オーディオ・システムのデザインの中心(その12)
何年前のことになるだろうか、
菅野先生が、強い口調で話されたことがあった。
「部屋の真ん中を大蛇のようなケーブルが這っているところの音がまともだったことはない」と。
細部まではっきりと記憶しているわけではないが、このようなことをいわれたのははっきりと憶えている。

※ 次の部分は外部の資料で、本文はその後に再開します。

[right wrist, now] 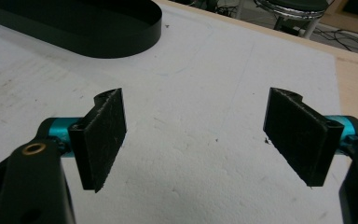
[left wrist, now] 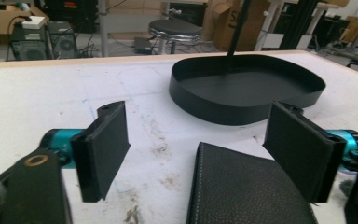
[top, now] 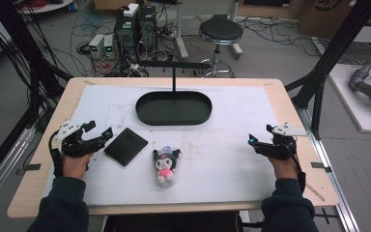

菅野先生はステレオサウンドの企画、ベストオーディオファイル、レコード演奏家訪問で、
多くのオーディオマニアのリスニングルームを訪問されている。
それだけではない、他のオーディオ雑誌の企画でも訪問されているし、
記事にならない訪問も決して少なくないはずだ。
その菅野先生が断言されている。
菅野先生が断言されなくとも、私も、
私なりの体験(菅野先生にくらべると桁違いに少ないのだけれども)、
同じことは感じていた。
音質最優先ということで、
大蛇のようなスピーカーケーブルを併記で部屋の真ん中を這わせる人もいるし、
天井からぶら下げている人もいる。
こうした方が音がいいから、とその人たちはいう。
その人たちにいわせれば、こうした方が音がよかったのだから、
菅野先生が言われていること、私もそう感じていることには納得できない、となるだろう。